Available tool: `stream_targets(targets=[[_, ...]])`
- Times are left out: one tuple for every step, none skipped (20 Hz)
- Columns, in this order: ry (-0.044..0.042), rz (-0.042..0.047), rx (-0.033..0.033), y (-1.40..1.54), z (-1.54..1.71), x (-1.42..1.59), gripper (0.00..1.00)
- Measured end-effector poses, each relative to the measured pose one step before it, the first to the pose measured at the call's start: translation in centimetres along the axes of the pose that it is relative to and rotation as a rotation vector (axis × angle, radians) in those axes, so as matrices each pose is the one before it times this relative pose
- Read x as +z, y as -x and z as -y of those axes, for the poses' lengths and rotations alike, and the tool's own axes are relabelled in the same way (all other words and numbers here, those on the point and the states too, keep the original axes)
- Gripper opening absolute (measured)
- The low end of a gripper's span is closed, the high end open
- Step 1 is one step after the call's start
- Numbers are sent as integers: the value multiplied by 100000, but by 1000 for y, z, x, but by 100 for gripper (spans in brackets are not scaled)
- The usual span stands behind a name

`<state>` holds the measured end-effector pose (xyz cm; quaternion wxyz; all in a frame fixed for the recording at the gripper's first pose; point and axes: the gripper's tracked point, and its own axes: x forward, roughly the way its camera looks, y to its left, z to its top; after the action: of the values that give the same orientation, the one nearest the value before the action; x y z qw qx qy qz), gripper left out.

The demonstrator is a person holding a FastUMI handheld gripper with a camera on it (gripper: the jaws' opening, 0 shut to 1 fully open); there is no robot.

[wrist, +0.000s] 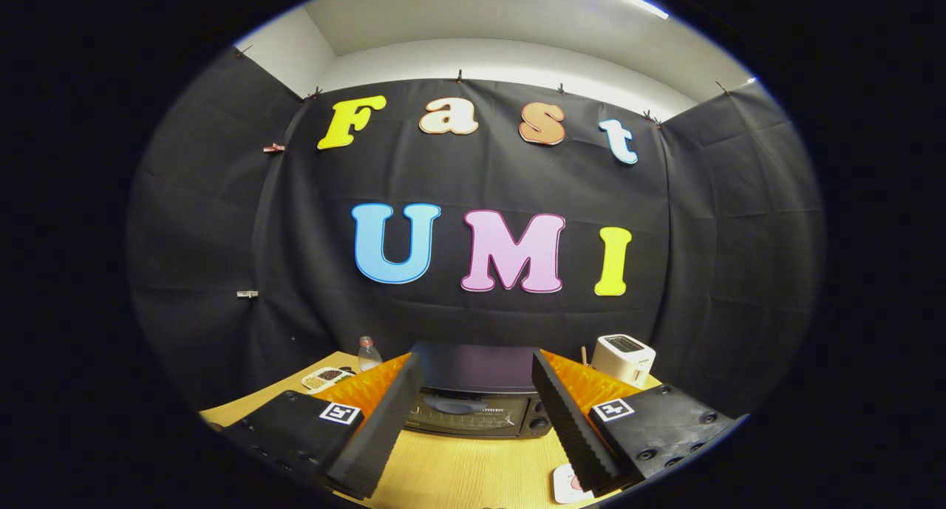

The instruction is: Open the toaster oven, put the food inside, and close the toaster oven door.

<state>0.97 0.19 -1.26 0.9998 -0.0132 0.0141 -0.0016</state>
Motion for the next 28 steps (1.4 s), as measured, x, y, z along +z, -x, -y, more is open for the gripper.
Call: stream_targets(targets=[[-47,-395,121,-135,-98,-223,97],[276,-510,203,-168,-195,-267,97],[442,-668,71,-100,-99,-317,98],[419,-789,331,-289,-174,-292,98],[352,-915,624,-467,-309,-455,98],[68,-676,121,-394,-155,-265,98],[-328,-733,-35,-539,-105,-348,97],[-643,-1012,-232,-797,-135,-436,97],[-591,-1753,-650,-934,-85,-797,97],[-301,-1508,-399,-1029,-163,-743,98],[-248,-1327,-487,-964,-70,-686,97],[-437,-1875,-667,-1360,-107,-872,98],[-623,-2509,-928,-1311,-145,-1032,98],[-937,-3005,-189,-1270,-259,-1147,98],[-974,-2985,211,-1453,-417,-1180,98],[-809,-3442,-9,-1443,-300,-1163,98],[-435,-2444,-460,-1074,-77,-764,98],[-444,-2888,-1215,-1179,98,-896,98],[-842,-2862,-547,-1219,10,-939,98],[-986,-3001,-664,-1022,74,-867,98],[-919,-2973,-1083,-899,152,-858,98],[-193,-2177,-1365,-774,237,-680,98],[957,-1007,-1090,-660,168,-413,98],[1171,-998,-618,-536,52,-356,98],[856,-901,-322,-479,-66,-411,98],[441,-1284,-82,-400,-54,-520,98],[139,-1695,515,-310,-156,-465,98],[-1029,2193,-81,-164,-221,438,98]])
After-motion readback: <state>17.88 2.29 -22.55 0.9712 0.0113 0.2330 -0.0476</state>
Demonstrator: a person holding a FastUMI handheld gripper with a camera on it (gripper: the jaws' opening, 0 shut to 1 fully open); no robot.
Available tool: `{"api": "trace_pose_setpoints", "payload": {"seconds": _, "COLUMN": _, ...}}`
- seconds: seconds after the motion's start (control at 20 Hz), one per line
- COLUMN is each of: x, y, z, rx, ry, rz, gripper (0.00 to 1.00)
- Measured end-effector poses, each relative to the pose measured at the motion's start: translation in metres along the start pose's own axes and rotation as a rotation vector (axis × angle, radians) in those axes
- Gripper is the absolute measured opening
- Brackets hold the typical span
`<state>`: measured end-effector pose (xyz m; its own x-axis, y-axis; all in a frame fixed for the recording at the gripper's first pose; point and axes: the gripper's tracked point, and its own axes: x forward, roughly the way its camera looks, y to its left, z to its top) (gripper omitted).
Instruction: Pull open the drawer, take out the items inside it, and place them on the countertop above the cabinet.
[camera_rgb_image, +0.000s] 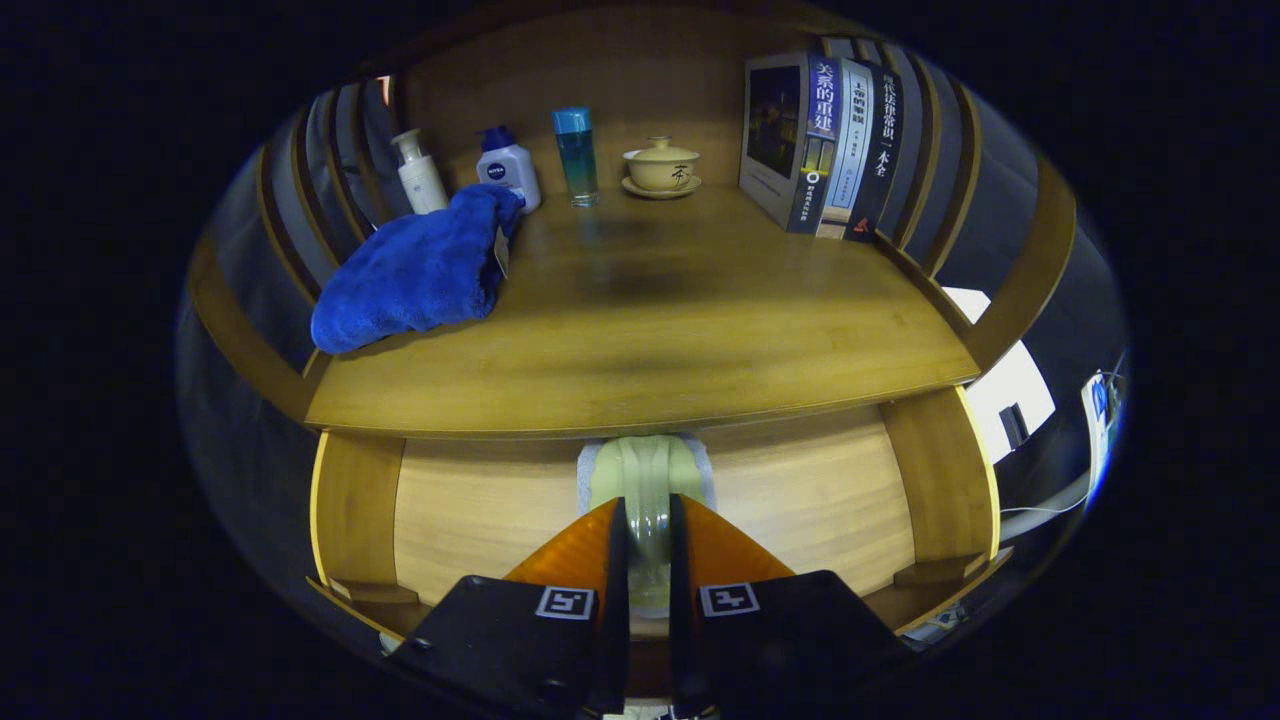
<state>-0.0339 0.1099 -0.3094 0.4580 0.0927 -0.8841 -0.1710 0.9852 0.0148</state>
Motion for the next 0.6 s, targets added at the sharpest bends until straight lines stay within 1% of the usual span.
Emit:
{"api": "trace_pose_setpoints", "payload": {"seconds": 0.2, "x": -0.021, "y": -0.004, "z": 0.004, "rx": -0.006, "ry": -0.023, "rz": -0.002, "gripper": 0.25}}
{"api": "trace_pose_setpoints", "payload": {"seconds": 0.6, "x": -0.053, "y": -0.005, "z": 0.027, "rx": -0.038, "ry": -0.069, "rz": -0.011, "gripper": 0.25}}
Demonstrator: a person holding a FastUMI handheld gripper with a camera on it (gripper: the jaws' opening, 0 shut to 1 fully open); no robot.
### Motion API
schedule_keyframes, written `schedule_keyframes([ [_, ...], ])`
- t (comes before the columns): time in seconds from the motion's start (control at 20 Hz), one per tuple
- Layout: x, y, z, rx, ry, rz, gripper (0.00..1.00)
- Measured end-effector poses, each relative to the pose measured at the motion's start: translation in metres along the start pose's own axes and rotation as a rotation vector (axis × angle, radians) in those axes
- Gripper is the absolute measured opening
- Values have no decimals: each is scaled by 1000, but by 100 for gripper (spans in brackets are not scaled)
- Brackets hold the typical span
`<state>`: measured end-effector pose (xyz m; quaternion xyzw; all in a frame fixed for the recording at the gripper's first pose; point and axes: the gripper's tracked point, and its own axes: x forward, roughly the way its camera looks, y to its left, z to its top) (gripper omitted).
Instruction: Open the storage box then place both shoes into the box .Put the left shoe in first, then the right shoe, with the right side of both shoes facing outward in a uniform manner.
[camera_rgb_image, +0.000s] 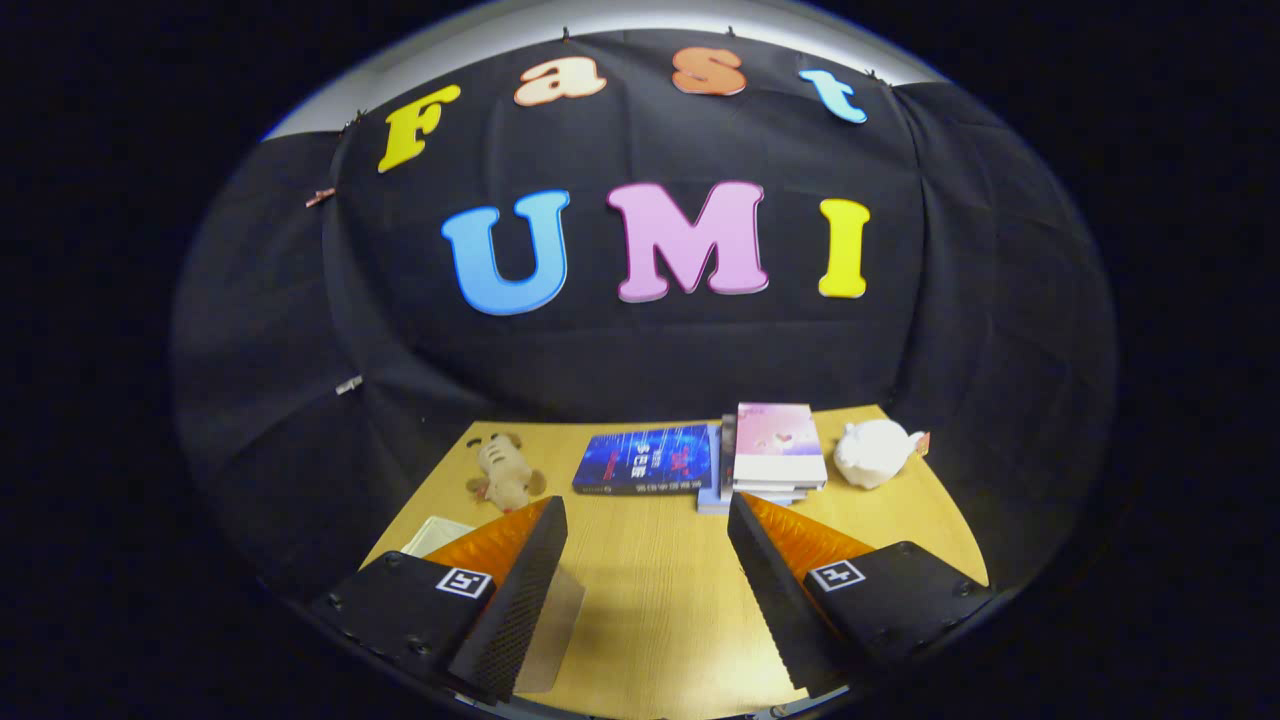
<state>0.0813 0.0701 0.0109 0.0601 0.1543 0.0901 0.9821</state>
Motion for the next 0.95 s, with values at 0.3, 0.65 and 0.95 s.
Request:
schedule_keyframes([
  [0.3,-18,-59,91,0,-304,-64,98],
  [0.65,-30,-80,94,-61,-343,35,98],
  [0.95,-48,-93,63,-144,-318,45,98],
])
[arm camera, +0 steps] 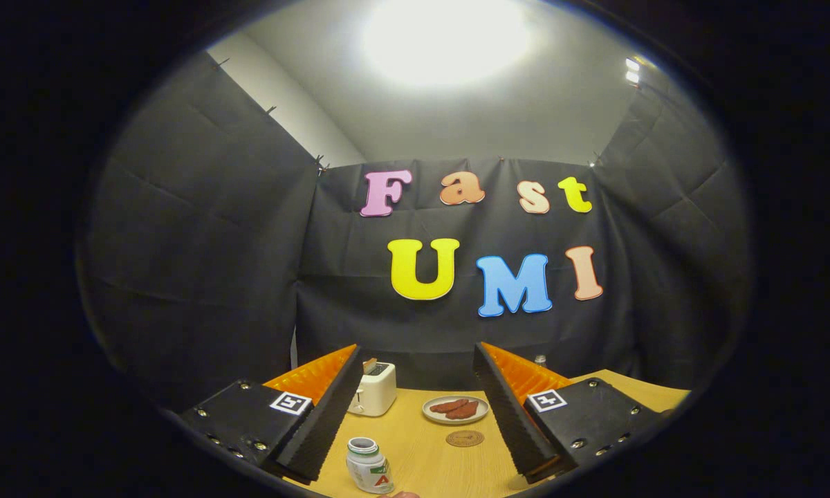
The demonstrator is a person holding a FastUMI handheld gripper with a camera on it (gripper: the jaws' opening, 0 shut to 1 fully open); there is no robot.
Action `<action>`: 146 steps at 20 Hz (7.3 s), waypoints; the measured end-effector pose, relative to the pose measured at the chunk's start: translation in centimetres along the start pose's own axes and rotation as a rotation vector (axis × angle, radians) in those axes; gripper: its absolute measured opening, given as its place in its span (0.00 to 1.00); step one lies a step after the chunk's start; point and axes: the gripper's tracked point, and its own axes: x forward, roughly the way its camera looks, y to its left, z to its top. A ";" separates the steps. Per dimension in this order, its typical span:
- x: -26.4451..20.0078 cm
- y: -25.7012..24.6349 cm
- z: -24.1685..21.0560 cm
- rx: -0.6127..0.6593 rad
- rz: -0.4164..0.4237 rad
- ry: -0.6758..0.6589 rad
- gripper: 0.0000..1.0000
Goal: Take the bottle from table, then pour the juice into the cup, finally place the bottle on the coaster
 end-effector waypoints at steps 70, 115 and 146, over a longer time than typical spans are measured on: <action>0.7 -6.5 -22.2 0.910 -0.407 0.383 0.68; -0.3 -7.6 -23.0 1.679 -0.558 0.551 0.66; -0.2 -7.3 -21.1 1.861 -0.557 0.642 0.66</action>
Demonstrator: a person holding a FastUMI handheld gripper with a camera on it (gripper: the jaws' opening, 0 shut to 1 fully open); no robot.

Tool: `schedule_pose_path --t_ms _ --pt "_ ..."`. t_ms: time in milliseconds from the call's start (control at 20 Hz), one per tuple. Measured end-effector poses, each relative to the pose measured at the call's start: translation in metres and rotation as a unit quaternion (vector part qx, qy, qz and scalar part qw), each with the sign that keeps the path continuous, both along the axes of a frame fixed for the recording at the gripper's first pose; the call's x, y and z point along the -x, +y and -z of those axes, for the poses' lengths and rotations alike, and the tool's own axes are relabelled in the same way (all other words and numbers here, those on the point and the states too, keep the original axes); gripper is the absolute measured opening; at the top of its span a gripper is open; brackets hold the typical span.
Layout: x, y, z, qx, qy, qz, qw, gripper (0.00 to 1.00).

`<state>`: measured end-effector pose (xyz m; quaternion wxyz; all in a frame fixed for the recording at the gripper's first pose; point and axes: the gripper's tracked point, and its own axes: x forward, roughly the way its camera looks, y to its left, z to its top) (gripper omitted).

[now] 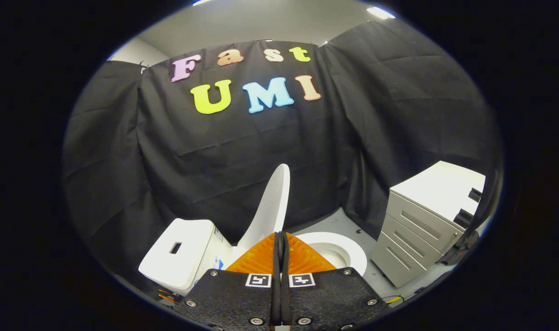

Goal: Open the toilet lid.

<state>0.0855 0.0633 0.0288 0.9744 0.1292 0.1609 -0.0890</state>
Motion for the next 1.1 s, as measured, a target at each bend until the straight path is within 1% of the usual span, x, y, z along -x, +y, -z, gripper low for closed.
schedule_pose_path --t_ms 400,900,1100 --pt "-0.010 0.068 -0.037 0.087 -0.019 -0.053 0.995 0.00" --pt "-0.014 0.146 -0.055 0.132 -0.042 -0.109 0.984 0.00" --pt "-0.017 0.184 -0.060 0.167 -0.052 -0.143 0.974 0.00"
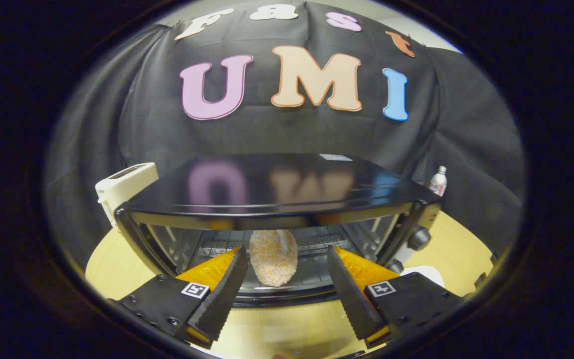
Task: Open the toaster oven, put the food inside, and close the toaster oven door.
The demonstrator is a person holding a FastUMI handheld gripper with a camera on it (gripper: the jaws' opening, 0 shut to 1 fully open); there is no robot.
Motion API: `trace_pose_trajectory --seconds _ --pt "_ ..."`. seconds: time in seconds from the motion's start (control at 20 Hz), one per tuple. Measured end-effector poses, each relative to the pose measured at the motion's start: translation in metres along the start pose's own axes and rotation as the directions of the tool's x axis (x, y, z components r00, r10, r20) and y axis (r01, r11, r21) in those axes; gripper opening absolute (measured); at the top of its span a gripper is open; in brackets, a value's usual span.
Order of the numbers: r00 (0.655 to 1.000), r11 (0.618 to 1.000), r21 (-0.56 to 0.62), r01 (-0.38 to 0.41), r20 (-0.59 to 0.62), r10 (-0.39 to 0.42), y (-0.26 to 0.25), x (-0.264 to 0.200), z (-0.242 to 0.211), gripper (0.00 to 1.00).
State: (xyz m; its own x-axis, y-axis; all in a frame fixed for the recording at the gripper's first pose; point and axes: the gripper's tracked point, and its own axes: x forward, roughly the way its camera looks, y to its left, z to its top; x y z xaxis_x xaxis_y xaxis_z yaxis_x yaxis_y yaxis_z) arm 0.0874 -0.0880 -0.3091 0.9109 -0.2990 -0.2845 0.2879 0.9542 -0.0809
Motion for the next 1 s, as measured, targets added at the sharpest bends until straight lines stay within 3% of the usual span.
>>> trace_pose_trajectory --seconds 0.1,0.25,0.5,0.75,1.0 --pt "1.000 0.999 0.036 -0.001 0.024 0.000 -0.002 -0.025 0.001 0.99" --pt "0.997 0.993 0.097 -0.069 0.051 0.064 0.006 -0.067 -0.006 0.99" --pt "0.995 0.992 0.082 -0.094 0.046 0.091 0.003 -0.131 -0.037 0.98" --pt "0.991 0.992 0.014 -0.128 -0.024 0.128 0.004 -0.170 -0.093 0.98" --pt "0.983 0.986 -0.010 -0.168 -0.076 0.167 0.004 -0.180 -0.134 0.98"
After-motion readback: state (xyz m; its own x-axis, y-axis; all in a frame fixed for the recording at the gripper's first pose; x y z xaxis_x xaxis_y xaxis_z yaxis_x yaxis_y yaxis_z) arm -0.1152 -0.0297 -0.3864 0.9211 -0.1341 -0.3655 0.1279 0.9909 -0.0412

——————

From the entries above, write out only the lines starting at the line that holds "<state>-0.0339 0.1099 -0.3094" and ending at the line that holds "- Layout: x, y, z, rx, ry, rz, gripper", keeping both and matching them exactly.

> **Output for this task**
<state>-0.0339 0.1099 -0.3094 0.4580 0.0927 -0.8841 -0.1710 0.9852 0.0148</state>
Motion for the next 0.6 s, targets added at the sharpest bends until straight lines stay within 1% of the usual span.
Emit:
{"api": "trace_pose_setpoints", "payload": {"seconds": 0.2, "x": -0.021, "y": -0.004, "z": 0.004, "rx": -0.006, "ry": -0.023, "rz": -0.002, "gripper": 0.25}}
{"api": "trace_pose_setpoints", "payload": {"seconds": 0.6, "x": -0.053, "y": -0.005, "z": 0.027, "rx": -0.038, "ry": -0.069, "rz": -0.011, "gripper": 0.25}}
Demonstrator: a person holding a FastUMI handheld gripper with a camera on it (gripper: the jaws' opening, 0 shut to 1 fully open); no robot.
### Motion API
schedule_keyframes, written `schedule_keyframes([ [_, ...], ])`
- t (comes before the columns): time in seconds from the motion's start (control at 20 Hz), one per tuple
- Layout: x, y, z, rx, ry, rz, gripper (0.00..1.00)

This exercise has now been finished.